▸ DIRECTIONS:
Scan the entries for the word "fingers" and return every line that has it.
*** Begin section ***
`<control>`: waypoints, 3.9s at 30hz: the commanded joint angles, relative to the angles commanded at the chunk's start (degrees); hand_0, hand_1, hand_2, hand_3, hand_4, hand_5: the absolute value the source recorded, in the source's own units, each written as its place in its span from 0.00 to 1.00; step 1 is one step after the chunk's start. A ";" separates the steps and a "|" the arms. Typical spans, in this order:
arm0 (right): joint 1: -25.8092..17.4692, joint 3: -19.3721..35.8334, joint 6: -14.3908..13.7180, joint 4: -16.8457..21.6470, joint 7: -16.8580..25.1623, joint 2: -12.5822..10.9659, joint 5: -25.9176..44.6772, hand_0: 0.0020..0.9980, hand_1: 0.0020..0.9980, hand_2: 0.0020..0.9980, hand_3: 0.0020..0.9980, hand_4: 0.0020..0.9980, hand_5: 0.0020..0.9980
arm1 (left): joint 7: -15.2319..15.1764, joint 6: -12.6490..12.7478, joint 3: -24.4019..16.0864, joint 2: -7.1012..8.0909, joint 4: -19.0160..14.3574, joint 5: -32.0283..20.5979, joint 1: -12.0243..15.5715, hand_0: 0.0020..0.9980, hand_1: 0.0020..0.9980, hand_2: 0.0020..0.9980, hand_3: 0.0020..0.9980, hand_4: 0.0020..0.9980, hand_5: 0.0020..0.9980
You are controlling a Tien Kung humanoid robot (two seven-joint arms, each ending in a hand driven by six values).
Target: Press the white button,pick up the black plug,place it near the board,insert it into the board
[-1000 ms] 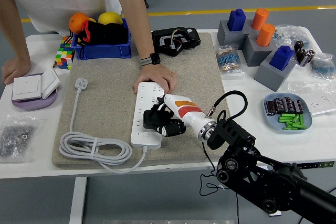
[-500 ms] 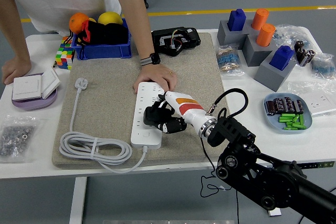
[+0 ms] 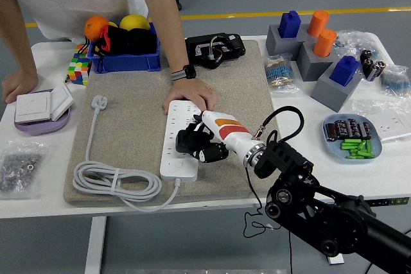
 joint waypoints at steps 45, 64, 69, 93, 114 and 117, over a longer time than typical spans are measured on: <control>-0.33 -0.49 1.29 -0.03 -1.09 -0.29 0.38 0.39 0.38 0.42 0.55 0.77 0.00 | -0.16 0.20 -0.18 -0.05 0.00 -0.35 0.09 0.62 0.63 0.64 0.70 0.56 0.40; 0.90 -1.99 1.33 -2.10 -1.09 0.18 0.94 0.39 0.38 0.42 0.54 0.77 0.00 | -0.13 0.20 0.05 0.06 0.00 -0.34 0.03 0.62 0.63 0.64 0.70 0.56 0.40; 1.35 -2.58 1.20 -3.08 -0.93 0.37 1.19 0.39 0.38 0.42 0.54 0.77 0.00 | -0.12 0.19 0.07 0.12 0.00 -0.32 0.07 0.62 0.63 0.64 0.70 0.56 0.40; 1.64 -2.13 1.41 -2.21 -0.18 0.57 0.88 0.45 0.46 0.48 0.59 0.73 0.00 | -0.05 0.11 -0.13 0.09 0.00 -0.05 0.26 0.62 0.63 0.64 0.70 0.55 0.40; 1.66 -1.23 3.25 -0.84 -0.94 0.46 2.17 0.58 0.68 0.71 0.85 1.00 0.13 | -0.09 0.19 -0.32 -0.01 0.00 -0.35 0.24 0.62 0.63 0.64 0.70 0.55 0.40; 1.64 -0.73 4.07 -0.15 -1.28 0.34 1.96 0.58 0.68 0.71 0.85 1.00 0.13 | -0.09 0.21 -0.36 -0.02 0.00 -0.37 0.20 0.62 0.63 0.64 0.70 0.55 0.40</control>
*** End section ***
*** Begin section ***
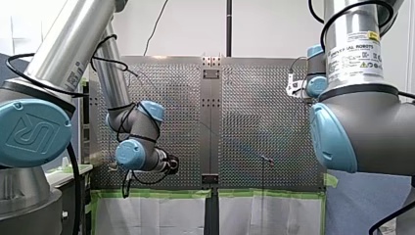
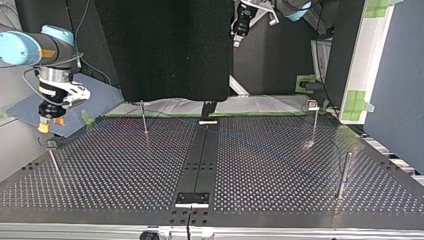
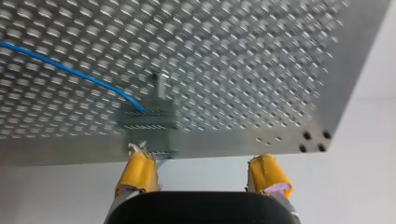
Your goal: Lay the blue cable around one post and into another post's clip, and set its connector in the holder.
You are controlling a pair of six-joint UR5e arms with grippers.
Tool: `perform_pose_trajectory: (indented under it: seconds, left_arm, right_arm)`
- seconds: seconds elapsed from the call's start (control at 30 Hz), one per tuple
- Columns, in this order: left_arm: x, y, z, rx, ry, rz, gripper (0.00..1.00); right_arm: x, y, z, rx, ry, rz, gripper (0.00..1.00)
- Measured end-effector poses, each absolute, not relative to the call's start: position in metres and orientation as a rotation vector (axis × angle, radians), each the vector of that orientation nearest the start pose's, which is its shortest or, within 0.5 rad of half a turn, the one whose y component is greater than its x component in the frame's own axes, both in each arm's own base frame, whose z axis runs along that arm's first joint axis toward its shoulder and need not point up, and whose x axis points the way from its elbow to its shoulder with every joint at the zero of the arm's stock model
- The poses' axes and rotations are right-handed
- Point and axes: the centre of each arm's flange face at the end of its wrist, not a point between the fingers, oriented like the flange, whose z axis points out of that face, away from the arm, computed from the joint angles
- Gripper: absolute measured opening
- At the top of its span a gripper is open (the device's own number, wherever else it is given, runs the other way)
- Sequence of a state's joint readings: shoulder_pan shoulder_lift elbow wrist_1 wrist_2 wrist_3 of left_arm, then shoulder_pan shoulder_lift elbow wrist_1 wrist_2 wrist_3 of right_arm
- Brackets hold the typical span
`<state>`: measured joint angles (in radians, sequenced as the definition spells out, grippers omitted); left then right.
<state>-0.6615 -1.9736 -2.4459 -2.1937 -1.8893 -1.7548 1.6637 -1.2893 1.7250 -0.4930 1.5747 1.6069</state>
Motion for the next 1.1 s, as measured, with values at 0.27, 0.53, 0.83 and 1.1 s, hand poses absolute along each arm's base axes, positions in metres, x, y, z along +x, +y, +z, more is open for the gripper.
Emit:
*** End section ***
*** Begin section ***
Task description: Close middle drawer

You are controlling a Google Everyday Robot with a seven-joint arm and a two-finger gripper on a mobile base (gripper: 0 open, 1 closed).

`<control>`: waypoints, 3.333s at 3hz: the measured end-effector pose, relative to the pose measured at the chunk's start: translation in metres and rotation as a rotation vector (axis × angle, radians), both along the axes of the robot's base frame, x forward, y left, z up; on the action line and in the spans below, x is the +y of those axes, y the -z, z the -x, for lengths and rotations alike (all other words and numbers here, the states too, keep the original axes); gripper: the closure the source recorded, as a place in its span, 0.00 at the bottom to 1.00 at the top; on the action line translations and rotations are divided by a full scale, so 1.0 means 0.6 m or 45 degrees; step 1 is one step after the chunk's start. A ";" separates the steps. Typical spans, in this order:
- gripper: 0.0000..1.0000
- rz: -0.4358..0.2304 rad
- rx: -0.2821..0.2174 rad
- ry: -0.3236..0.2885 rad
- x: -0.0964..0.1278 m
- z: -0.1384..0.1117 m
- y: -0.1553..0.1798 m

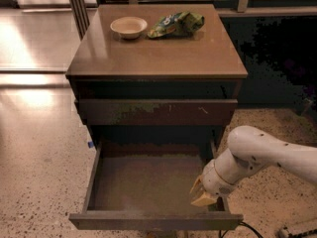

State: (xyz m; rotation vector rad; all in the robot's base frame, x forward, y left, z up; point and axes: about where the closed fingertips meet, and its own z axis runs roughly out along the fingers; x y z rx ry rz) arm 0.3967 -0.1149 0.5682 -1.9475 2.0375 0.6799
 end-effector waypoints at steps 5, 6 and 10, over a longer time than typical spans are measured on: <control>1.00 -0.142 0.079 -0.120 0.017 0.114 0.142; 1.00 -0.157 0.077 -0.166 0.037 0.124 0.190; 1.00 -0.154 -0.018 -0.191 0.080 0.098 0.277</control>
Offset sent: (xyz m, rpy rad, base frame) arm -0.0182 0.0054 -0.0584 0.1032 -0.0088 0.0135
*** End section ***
▸ TASK RESULT:
- Point and axes: the centre of each arm's flange face at the end of its wrist, not a point between the fingers, oriented like the flange, whose z axis points out of that face, away from the arm, computed from the joint angles
State: (xyz m; rotation vector rad; all in the robot's base frame, x forward, y left, z up; point and axes: about where the closed fingertips meet, and its own z axis runs roughly out along the fingers; x y z rx ry rz) arm 0.3967 -0.1149 0.5682 -1.9475 2.0375 0.6799

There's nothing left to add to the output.